Beginning with the line below that contains "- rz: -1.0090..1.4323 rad" and ending with the line that contains "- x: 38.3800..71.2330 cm", copy every line exactly. Copy nothing else.
----------
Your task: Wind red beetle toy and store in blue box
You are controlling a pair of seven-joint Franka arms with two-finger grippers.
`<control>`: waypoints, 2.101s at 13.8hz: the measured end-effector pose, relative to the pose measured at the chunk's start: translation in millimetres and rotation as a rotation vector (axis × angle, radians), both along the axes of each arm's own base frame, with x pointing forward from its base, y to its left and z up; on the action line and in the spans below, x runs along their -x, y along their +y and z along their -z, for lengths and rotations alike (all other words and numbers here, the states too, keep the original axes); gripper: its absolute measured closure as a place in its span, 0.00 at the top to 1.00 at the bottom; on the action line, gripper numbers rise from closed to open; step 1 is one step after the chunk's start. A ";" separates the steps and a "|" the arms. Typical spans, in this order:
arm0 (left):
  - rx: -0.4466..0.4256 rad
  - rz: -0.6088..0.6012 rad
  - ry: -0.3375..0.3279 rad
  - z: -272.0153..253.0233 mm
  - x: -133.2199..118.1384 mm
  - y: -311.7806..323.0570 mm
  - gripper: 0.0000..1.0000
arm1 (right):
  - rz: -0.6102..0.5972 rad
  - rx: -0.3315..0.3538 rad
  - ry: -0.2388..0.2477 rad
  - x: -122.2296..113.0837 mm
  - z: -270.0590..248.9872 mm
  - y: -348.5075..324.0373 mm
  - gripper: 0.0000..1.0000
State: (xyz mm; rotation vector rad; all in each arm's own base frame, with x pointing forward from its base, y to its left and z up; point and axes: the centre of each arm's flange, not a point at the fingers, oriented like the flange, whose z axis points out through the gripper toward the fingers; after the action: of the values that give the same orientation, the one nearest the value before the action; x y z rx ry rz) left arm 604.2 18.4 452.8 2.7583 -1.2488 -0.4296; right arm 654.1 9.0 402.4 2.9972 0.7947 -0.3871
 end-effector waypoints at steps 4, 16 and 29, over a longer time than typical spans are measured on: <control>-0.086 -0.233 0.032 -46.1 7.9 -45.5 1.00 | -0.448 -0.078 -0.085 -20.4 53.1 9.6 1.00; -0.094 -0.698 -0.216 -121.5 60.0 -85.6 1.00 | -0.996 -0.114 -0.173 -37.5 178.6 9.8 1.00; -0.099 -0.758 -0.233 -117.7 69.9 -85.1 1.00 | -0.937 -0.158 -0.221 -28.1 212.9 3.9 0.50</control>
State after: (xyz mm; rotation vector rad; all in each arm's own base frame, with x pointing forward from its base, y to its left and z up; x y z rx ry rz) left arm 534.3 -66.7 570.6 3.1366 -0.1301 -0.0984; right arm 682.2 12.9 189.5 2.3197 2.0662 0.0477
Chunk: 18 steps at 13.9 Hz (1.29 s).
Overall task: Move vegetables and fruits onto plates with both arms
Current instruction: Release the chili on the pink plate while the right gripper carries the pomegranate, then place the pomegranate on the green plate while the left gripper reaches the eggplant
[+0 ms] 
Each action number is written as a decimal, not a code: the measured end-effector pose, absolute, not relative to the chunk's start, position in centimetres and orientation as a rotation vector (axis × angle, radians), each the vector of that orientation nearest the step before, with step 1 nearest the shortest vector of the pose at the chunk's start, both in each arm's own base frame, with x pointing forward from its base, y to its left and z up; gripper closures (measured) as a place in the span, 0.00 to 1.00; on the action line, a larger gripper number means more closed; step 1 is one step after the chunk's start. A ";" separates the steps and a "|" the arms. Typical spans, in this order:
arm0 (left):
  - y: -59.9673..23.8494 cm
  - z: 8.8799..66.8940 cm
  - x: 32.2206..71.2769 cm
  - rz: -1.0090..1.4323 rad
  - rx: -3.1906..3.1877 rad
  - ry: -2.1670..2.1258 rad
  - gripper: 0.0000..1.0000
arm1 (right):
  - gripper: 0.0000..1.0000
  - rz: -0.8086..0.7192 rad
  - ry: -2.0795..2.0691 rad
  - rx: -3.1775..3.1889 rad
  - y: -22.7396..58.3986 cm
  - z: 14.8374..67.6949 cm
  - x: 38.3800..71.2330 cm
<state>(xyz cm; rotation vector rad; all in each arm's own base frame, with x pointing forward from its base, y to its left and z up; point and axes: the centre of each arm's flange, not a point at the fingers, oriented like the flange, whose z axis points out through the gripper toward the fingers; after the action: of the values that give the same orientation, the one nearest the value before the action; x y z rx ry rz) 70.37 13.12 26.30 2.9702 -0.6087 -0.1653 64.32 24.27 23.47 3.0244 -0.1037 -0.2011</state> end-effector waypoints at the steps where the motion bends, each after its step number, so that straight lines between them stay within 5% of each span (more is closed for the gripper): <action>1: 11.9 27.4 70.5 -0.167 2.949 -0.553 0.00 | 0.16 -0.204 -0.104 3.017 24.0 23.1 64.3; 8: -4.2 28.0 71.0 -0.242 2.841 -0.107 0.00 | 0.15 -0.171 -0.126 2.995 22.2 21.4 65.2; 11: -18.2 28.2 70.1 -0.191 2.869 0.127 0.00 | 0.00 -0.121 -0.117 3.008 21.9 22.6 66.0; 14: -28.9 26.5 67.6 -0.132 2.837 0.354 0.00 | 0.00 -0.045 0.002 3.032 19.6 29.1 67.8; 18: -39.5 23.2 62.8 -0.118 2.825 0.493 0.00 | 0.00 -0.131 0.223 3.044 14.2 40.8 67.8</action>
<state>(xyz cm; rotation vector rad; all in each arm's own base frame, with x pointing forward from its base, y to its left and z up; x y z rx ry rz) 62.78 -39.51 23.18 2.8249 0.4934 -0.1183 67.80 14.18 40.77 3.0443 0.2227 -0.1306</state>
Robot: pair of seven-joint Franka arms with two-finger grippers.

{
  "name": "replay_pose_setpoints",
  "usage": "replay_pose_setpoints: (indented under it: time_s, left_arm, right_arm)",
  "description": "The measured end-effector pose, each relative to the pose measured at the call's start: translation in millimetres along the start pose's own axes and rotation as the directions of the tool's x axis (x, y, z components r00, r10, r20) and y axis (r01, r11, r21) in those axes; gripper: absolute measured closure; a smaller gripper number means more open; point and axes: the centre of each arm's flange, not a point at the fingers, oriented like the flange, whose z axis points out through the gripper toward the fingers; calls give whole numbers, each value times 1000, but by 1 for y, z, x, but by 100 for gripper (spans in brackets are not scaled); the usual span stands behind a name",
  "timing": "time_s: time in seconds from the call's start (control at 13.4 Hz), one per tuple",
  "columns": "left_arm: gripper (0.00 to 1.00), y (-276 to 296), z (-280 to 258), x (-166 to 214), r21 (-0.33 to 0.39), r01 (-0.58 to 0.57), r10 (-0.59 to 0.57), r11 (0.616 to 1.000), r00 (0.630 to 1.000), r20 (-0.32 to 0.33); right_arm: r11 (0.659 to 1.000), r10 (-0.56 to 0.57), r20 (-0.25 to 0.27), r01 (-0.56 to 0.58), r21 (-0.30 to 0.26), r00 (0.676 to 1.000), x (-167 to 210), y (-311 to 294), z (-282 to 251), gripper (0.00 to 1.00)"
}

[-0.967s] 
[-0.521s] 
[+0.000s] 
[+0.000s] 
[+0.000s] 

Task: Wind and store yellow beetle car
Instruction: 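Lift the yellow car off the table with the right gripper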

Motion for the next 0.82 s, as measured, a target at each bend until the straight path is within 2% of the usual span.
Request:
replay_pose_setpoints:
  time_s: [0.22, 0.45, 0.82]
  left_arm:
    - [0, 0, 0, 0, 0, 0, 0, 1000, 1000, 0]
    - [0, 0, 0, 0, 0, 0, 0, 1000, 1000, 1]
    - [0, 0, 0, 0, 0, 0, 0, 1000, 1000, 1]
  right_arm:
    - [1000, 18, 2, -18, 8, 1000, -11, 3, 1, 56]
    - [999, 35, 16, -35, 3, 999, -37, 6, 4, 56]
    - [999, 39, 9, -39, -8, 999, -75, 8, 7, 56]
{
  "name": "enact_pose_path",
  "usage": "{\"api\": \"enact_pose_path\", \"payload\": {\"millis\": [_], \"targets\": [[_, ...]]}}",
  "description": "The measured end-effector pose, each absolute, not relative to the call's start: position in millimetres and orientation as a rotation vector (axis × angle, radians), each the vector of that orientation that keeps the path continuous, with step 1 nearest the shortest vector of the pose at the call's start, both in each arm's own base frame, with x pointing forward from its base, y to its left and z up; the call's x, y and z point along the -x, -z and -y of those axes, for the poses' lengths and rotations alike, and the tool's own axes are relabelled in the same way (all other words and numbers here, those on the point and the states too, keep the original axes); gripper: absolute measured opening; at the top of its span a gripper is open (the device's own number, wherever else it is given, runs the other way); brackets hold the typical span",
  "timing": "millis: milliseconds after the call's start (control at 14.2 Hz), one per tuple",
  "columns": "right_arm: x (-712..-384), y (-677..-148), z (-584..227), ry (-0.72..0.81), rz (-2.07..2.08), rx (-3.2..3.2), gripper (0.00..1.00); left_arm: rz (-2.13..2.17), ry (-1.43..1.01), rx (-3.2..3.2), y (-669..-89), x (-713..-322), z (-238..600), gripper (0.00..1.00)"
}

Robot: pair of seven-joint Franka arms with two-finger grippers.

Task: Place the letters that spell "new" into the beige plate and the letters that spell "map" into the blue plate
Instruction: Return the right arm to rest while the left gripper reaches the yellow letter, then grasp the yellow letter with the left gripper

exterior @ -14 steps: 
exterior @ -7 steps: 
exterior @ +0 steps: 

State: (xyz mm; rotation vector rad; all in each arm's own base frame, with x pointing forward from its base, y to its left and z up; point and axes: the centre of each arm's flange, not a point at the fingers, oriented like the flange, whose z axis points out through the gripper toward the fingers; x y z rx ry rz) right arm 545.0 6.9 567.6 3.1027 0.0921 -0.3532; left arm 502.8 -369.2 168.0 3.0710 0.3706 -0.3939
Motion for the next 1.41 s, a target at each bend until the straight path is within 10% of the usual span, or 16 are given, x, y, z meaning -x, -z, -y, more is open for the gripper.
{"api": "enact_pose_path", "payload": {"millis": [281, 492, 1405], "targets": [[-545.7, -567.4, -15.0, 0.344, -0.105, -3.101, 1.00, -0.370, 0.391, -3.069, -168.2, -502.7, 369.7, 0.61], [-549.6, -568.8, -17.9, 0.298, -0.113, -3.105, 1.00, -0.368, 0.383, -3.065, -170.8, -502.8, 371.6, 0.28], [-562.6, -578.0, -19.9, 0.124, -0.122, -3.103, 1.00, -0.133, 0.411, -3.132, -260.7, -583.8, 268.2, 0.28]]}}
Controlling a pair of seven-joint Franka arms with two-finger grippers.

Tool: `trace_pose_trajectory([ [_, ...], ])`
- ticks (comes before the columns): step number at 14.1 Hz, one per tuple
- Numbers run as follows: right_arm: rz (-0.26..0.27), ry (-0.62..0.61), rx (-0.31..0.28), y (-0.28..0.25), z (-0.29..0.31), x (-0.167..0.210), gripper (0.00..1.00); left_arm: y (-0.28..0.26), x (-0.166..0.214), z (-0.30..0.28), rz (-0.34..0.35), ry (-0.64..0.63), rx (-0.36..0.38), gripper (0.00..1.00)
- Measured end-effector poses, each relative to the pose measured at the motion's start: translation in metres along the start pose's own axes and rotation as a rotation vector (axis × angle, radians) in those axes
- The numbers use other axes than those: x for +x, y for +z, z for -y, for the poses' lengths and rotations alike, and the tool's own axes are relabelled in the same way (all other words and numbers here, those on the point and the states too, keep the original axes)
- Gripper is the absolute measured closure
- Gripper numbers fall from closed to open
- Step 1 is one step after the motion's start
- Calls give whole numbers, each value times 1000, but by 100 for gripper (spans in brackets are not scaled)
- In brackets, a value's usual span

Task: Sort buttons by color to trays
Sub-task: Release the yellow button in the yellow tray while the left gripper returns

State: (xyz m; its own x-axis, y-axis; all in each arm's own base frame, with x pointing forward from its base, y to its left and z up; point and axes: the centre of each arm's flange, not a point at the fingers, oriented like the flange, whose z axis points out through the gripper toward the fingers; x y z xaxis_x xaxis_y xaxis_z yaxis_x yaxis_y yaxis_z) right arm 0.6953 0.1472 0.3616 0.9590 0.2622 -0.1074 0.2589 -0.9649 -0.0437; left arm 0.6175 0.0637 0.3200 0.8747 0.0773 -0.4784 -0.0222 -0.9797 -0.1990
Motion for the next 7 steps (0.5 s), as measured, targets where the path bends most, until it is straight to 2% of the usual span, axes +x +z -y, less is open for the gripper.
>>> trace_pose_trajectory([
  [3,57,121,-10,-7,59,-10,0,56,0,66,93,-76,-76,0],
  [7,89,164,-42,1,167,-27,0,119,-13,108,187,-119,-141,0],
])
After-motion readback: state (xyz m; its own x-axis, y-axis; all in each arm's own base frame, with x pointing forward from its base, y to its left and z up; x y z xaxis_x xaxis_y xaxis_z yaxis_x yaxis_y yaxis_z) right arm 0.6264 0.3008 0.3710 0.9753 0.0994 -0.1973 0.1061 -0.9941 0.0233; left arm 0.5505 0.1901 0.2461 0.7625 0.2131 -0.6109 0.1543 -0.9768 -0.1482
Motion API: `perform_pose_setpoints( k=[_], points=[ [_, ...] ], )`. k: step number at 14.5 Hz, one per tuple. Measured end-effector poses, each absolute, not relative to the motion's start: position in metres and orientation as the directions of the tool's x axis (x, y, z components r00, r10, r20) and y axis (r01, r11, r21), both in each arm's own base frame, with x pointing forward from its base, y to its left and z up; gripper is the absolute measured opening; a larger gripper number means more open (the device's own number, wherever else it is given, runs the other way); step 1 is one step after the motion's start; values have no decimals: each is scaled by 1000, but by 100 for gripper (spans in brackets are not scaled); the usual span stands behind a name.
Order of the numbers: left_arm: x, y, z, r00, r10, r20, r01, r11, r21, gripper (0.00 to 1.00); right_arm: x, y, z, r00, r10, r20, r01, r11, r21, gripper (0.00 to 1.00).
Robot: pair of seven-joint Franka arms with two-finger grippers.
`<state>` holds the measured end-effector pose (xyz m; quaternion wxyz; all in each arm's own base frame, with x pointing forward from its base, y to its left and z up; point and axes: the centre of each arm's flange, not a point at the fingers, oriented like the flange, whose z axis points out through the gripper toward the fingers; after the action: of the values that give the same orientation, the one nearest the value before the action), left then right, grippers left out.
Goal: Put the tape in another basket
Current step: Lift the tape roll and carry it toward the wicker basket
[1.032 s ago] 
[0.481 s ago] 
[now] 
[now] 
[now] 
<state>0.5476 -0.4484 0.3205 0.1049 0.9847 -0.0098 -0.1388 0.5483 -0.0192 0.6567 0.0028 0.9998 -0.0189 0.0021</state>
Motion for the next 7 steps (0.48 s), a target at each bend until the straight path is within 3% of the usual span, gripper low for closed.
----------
▶ **WRITTEN RESPONSE**
  - rz: -1.0090..1.4323 rad
  - rx: -3.1906..3.1877 rad
  - ry: -2.1670..2.1258 rad
  - gripper: 0.0000..1.0000
arm1 (right):
  - gripper: 0.0000..1.0000
  - rz: -0.8086..0.7192 rad
  - ry: -2.0795..2.0691 rad
  - rx: -3.1775..3.1889 rad
  - y: -22.7396..58.3986 cm
  - z: 14.8374..67.6949 cm
  - x: 38.3800..71.2330 cm

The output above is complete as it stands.